Tapered bushings...with a slit I assume?,,,and a hard felt or wood seperator in the slit?

And drip feed oilers......

Simple as a rock!  Gotta love designs like that!

Dave


----------



## Blogwitch (May 6, 2012)

Brock,

I would suggest you get the suds up and running, otherwise the diamond wheels will last no time at all, and they will be rather expensive to replace.
You have no need to run it at full flow, but a little dribble, but it will keep the wheels from getting clogged with metal.

John


----------



## ShedBoy (May 6, 2012)

Okay so run the original motor through a VFD and keep the suds. Is it that important to control the spedd as I have a few motor the same speed on the junk pile already? I am not much of a electrical person when it comes to anything other then a light or powerpoint circuit.

Dave,
It does have tapered bearings with a slit but I did not see any felt, should it have some? and where should it go?

Brock


----------



## ShedBoy (May 6, 2012)

Just been looking a VFD on ebay and the like, $200+! 
That is half what I paid for the machine, is there a reallly good reason for needing speed control?

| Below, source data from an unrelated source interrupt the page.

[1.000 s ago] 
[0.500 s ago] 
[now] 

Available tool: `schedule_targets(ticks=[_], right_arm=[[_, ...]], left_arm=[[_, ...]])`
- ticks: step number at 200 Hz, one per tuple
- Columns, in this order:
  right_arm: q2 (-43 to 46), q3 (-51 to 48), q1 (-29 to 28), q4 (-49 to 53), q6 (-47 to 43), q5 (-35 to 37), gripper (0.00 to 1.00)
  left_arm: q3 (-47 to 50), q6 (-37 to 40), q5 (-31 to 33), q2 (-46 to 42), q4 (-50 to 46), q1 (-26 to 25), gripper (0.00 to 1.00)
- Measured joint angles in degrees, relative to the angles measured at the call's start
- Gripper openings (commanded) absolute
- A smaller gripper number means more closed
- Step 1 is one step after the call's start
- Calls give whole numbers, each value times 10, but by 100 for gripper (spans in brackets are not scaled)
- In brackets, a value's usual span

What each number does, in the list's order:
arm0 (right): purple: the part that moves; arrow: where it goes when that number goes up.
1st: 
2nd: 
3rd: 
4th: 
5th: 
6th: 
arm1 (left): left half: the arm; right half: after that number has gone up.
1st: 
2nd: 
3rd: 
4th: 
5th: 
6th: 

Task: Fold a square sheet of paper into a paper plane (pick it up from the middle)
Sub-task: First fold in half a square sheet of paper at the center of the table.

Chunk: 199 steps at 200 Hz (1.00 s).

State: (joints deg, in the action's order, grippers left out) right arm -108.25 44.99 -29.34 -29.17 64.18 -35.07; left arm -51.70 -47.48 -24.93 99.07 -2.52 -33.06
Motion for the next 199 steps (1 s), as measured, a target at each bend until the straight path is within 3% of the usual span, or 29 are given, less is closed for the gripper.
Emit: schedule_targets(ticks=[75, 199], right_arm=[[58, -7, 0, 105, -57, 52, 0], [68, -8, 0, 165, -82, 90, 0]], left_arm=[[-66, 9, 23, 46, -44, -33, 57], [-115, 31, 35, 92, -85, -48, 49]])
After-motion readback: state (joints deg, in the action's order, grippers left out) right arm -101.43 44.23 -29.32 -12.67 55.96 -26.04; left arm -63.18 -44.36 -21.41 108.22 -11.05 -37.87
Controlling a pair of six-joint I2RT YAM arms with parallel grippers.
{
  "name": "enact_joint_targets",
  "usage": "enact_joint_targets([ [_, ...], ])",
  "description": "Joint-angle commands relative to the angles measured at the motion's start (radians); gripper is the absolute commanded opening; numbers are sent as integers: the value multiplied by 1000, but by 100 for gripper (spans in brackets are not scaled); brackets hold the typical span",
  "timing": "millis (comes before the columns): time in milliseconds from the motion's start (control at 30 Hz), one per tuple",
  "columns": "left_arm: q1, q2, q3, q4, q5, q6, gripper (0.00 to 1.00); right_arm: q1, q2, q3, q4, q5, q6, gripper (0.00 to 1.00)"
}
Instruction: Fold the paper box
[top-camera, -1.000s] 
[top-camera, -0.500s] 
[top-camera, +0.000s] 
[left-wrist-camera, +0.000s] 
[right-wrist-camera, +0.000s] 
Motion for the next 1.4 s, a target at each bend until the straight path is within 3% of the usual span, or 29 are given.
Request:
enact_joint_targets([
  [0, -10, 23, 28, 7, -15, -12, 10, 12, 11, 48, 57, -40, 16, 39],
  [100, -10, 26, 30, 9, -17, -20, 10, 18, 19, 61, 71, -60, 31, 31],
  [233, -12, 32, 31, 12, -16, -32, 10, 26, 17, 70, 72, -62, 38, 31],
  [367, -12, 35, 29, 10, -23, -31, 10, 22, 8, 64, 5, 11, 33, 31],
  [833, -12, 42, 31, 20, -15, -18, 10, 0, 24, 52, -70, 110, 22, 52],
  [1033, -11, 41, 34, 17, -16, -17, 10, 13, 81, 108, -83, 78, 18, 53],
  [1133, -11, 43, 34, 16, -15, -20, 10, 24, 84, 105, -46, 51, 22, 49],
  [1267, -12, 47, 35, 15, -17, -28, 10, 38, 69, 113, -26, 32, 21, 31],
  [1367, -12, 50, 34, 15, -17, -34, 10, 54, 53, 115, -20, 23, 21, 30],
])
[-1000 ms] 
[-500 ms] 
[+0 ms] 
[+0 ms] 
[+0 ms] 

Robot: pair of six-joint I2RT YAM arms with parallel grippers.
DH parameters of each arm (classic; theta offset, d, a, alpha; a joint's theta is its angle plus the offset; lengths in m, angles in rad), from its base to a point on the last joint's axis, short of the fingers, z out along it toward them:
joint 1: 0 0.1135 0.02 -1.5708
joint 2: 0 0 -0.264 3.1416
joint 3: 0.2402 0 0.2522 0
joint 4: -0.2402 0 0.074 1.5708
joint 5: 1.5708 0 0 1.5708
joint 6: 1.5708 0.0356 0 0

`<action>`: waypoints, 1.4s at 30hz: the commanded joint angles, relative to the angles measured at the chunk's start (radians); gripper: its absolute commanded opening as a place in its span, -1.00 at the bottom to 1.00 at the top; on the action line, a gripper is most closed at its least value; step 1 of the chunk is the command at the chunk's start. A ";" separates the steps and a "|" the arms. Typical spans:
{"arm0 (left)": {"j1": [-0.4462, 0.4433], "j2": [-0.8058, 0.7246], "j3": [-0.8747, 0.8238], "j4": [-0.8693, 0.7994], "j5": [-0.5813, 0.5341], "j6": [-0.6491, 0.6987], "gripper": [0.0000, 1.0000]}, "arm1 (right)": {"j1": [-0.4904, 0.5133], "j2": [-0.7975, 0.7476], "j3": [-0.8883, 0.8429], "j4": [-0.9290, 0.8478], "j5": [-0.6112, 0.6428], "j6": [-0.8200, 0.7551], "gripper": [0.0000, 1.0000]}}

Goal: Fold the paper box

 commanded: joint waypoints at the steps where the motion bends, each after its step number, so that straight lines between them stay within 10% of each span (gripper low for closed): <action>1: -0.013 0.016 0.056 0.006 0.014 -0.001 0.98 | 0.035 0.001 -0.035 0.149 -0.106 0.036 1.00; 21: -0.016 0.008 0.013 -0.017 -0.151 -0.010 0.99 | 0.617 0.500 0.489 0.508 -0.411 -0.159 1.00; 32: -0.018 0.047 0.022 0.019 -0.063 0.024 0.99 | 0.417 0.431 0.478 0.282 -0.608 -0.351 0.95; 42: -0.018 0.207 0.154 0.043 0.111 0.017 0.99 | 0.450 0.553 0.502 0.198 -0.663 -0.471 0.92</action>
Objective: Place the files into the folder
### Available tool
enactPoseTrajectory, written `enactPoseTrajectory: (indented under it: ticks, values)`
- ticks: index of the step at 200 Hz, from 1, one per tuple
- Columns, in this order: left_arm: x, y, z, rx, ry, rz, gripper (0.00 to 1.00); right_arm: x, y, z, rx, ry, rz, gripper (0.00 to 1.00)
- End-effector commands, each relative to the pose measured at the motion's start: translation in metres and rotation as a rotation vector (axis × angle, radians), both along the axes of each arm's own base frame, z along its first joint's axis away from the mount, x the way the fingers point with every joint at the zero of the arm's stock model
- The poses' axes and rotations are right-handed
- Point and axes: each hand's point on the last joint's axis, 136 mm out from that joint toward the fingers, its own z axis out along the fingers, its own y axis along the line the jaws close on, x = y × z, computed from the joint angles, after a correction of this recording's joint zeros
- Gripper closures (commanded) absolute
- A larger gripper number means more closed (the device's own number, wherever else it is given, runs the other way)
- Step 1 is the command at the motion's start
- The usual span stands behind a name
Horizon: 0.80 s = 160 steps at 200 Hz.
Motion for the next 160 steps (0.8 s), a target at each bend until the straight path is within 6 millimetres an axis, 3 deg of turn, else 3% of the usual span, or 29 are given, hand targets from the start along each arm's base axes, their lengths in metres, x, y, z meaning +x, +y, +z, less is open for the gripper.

The suds pump will be easy enough to get from an old industrial washing machine which I know where some are already and I have the same HP and rpm motor sitting on a shelf which just needs and adapter plate. Not sold on a VFD yet, when the sun comes up and people start opening I am going to ring up some motion control people and let them know what I am doing as I don't know what I am looking for. I can finish cleaning it and put it back togetther though.

Brock


----------



## Don1966 (May 6, 2012)

Brock check this link out for pricing on the VFD. http://dealerselectric.com/ it is way less then $200.

Don


----------



## ShedBoy (May 6, 2012)

This machine says it is 400v. The VFD I am finding are 240v ouput? WHat is the difference and will it work the same?
Brock


----------



## Don1966 (May 6, 2012)

That rules out the VFD. There are no other voltage rating on the name plate like 400/200?

Regards Don


----------



## ShedBoy (May 6, 2012)

440 volts 2830rpm Cont 0.5hp 0.8a is all the electrical info on it. I think we have to be different with our power in Australia just to make it a bit harder. I will speak to some local suppliers of VFD and see what they can come up with. It will just be a matter of how much it costs to how much my time is worth as I think it will take me about 3 hours to convert it to single phase with and old drill press motor I have which is 2/3 hp at 2200 rpm continuos. I will post more when I know more, it is raining at the moment and the machined is outside under a tarp. Anyone in Oz used a VFD to get a 440v machine running?
Brock


----------



## Don1966 (May 6, 2012)

Brock with just a single voltage rating of 440v you are better off replacing the motor. These small drives don,t have single phase to three phase 440v.

Regards Don


----------



## Swifty (May 7, 2012)

Hi Brock,
The old problem of Australia 3 phase being 440 volt. I use a rotary phase converter to achieve 440v for my lathe and mill, but for your grinder, the cheapest option will be to replace the motor, it won't be much load on a motor to run it.

Paul.


----------



## ShedBoy (May 7, 2012)

I am going to put a 3 phase plug in my shed. I have the power there at the box at the front of the house just need to get it back to the shed. I have already bought the plug, socket and cable just need someone to hook it up. 3 phase gear is very expensive($200 for a powerpoint!) but I am looking at it as an upgrade for my shed. 5 wires leave the front of the house in a big cable but only 3 end up at the shed? Need to get in the roof tomorrow and see what the sparky has done when he wired the house up. Fun. Cleaned most of the machine parts today and put it back together just need to clean the motor and put that back in. I will post some pics tomorrow.
Brock


----------



## Maryak (May 7, 2012)

ShedBoy  said:
			
		

> 5 wires leave the front of the house in a big cable but only 3 end up at the shed? Need to get in the roof tomorrow and see what the sparky has done when he wired the house up.
> Brock



Sounds to me like the sparky split off one phase + earth and neutral to give you 240V single phase in the shed.

Best Regards
Bob


----------



## ShedBoy (May 7, 2012)

That is what I am hoping Bob.

Brock


----------



## ShedBoy (May 8, 2012)

Well I found the other wires and run a new feed cable to the shed, added a 3 phase circuit breaker, installed a power point, got a sparky mate to inspect it and got the thumbs up. It did start but made a horrible grinding noise, quick check with a stethascope and the main motor bearing were shot so the motor was back out for some new bearing then it was all good.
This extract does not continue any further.